From farms to food banks this Thanksgiving holiday

Not everyone eats turkey this Thanksgiving holiday. Some DC-area residents are eating locally-produced chicken in an effort to link farmers with food banks.

Not everyone eats turkey this Thanksgiving holiday. Some DC-area residents are eating locally-produced chicken in an effort to link farmers with food banks.

Jacob Gilley is with the American Farmland Trust. His organization partnered with the Mid-Atlantic Food Resilience Access Coalition to provide hundreds of chickens to food banks and nonprofit organizations in Prince George’s County, Maryland.

Gilley said three different poultry farmers were able to supply those in need with “really nutritious, high-quality poultry this holiday season.”

The deal is a win-win situation, he said, with growers being paid by nonprofit organizations, which get grants to make the purchases. The food is then provided to people who would otherwise go hungry.

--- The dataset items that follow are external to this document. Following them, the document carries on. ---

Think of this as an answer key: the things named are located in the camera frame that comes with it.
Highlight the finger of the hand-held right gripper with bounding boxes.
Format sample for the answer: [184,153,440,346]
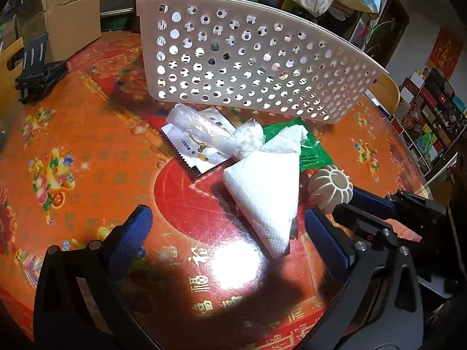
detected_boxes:
[349,186,410,220]
[333,203,399,244]

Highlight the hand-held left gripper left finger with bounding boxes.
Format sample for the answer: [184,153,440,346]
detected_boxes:
[34,205,154,350]

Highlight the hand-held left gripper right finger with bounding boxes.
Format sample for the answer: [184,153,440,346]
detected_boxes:
[304,207,426,350]

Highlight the white ribbed ball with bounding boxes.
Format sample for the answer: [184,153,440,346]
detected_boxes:
[307,165,354,214]

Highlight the green packet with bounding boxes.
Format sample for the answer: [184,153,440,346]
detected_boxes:
[263,117,334,173]

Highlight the white paper napkin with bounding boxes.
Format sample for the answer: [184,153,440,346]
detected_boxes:
[222,126,309,259]

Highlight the white sachet with yellow print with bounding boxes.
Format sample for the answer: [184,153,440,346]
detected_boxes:
[161,107,238,177]

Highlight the clear plastic bag roll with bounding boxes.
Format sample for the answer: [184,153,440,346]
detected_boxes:
[167,104,238,161]

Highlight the cotton balls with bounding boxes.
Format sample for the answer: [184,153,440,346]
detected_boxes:
[233,120,265,159]

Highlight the white perforated plastic basket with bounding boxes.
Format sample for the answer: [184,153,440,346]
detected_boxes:
[126,0,390,125]

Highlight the shelf with boxes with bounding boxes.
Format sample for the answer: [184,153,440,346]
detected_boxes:
[390,66,467,176]

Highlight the black folding phone stand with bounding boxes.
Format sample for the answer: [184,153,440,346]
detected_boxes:
[15,33,70,104]

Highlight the green woven tray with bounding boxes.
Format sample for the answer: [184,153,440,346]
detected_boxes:
[100,15,140,32]

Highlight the open cardboard box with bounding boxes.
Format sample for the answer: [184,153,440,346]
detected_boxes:
[18,0,103,62]

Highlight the wooden chair with handle hole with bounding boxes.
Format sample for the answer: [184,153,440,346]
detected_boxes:
[0,40,27,99]
[368,74,401,114]

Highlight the red wall poster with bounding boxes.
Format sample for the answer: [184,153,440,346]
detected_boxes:
[428,27,464,80]

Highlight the dark framed wall picture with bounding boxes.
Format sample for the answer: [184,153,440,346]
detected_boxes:
[365,0,410,67]

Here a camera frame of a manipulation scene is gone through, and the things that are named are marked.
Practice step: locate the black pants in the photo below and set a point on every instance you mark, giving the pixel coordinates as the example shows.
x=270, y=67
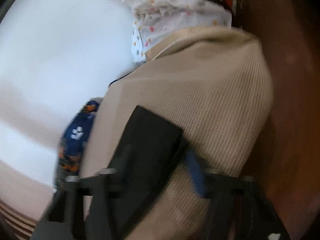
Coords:
x=145, y=150

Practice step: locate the white dotted cloth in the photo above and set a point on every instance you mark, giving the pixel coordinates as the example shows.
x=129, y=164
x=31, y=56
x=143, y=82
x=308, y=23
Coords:
x=162, y=17

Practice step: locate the blue dog print blanket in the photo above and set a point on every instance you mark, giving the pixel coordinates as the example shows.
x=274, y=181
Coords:
x=77, y=135

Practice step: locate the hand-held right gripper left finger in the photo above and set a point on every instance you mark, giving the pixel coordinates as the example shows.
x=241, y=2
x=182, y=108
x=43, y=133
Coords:
x=100, y=205

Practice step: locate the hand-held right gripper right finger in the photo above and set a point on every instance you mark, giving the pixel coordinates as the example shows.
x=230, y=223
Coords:
x=196, y=172

Among the beneficiaries is the River Jordan Project in Accokeek, Maryland. The Rev. Tierney Screen, co-founder of the River Jordan Project, said her organization received and distributed 200 chickens last week. Some of the people the Jordan River Project helps are older, Screen said, adding that smaller birds are easier to prepare, serve and store than a larger turkey.

Screen also mentioned safety as an issue in food preparation.

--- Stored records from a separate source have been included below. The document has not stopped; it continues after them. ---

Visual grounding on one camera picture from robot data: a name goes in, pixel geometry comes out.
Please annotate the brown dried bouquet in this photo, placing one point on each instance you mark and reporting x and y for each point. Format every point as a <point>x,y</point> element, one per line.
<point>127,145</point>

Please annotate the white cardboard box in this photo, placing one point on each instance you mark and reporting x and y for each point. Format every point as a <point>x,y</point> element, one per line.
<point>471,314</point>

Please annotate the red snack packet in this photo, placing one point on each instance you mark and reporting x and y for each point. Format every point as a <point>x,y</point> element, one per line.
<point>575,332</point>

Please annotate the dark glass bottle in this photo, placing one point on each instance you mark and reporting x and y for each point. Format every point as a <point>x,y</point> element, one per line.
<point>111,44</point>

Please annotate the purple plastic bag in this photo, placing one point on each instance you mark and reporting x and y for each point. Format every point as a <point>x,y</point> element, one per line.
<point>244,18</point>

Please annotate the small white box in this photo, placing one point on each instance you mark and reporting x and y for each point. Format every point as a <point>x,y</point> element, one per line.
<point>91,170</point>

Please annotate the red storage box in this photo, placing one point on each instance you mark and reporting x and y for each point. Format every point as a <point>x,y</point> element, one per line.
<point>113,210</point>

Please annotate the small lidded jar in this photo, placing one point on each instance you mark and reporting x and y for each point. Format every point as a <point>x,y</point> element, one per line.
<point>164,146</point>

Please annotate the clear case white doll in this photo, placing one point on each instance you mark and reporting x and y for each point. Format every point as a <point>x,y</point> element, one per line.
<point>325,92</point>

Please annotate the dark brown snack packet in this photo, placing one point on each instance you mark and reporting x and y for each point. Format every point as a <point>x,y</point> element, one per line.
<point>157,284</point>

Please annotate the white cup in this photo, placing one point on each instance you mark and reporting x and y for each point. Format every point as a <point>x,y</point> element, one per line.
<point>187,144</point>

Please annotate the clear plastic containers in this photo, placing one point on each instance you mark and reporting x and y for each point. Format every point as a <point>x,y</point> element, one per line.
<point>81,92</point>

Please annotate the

“As we get older, our strength goes down a bit,” he said, so handling a heavy bird in a large roasting pan could be dangerous for some.

Chicken will also fit in a normal home freezer, while turkey takes up a lot of space. Also, many older recipients may not be able to use it all before the leftovers go bad.

“So the chickens are perfect!” She said screen.

Another part of the Jordan River Project’s outreach includes information and classes on how to create healthy meals and an active life.

“I talk to our seniors about food as medicine,” Screen said, and having access to locally grown food is part of that effort.

Gilley said that pasture-raised chickens that are raised locally do not have water or brine added.

“So when you cook that chicken, it just retains a lot of the moisture” that is naturally in the bird, Gilley said. “In our house, we will bake a chicken. And then, we’ll take those leftovers and maybe make enchiladas or… you can make soups… and expand your culinary horizons.”

This Thanksgiving holiday, Gilley said he is grateful to the Mid-Atlantic Food Resiliency Access Coalition and all the nonprofits that decided to distribute chickens this year.

Gilley said managing fresh versus non-perishable food can be tricky for food banks and other organizations, but at the end of the day, “you’re creating better, longer change.”